An English audio book is the perfect solution when you are learning the English language. Not only will you be able to practice your comprehension, but you will also learn the correct pronunciation of many everyday words. When you listen to books you are able to follow along with the text and hear how an English speaker will pronounce different words you are unfamiliar with. This is the best way to learn new vocabulary and how to use specific grammar skills when speaking, reading and writing. Today, Verbalists Education brings you one of the most exciting audio books.
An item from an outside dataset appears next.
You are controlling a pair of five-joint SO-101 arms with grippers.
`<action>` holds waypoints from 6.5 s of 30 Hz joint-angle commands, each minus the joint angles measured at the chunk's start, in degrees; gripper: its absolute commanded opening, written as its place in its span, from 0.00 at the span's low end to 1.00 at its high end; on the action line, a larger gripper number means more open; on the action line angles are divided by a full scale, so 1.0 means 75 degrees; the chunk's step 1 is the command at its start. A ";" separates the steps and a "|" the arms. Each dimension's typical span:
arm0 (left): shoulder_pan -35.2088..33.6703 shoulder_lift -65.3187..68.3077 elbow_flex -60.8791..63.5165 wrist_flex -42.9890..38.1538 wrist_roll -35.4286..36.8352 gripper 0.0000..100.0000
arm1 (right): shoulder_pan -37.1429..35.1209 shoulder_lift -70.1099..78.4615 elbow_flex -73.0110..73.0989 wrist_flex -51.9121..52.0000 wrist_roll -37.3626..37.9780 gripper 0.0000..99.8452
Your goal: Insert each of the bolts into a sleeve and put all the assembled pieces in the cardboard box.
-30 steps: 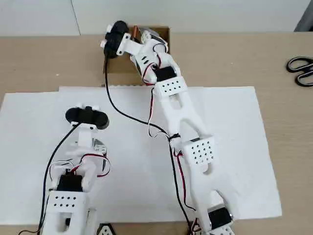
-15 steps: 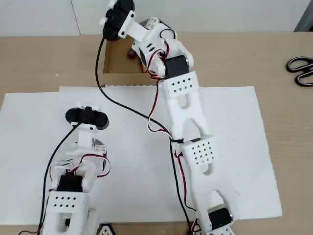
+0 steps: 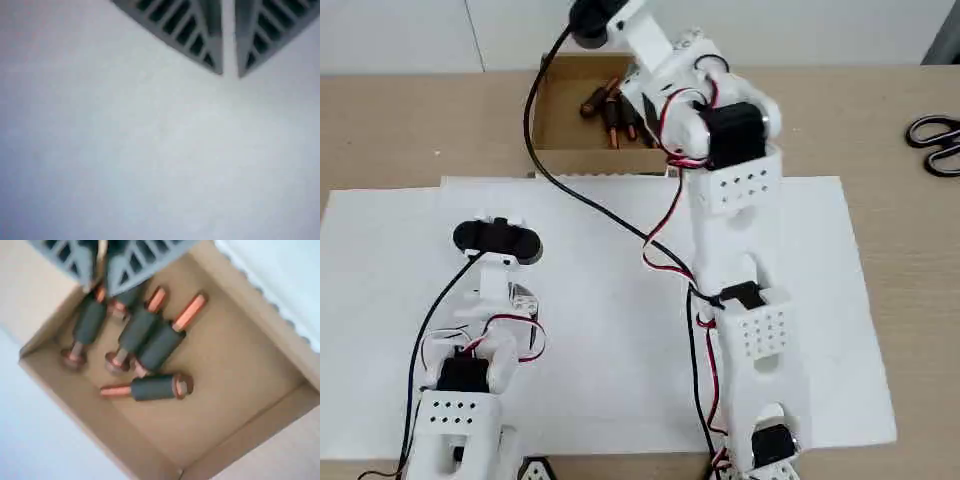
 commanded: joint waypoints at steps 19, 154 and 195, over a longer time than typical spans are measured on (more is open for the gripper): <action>-0.0035 -0.0070 -0.0041 -0.0188 -0.0012 0.01 | 0.2444 -0.5210 0.3247 0.0803 -0.1641 0.00; -0.0035 -0.0070 -0.0041 -0.0188 -0.0023 0.01 | 0.2456 -1.9229 2.5471 -0.5011 -0.2614 0.00; -0.0035 -0.0070 -0.0041 -0.0188 -0.0023 0.01 | 0.2456 -1.9229 2.5471 -0.5011 -0.2614 0.00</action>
Did you know that Benedict Cumberbatch is not only a great actor but an amazing narrator as well! Benedict Cumberbatch reads these four new Sherlock Holmes stories by John Taylor: ‘An Inscrutable Masquerade’, ‘The Conundrum of Coach 13’, ‘The Trinity Vicarage Larceny’ and ‘The 10.59 Assassin’.
Inspired by Arthur Conan Doyle’s original Sherlock Holmes stories, John Taylor has written four more mysteries featuring the world’s greatest detective. Read by acclaimed actor Benedict Cumberbatch, the new adventures share all the suspense of the original tales.
In these four thrilling stories, Holmes experiments with the science of ballistics, locates some missing gold bullion, investigates the theft of a large amount of money and solves the baffling mystery of the Stovey murder.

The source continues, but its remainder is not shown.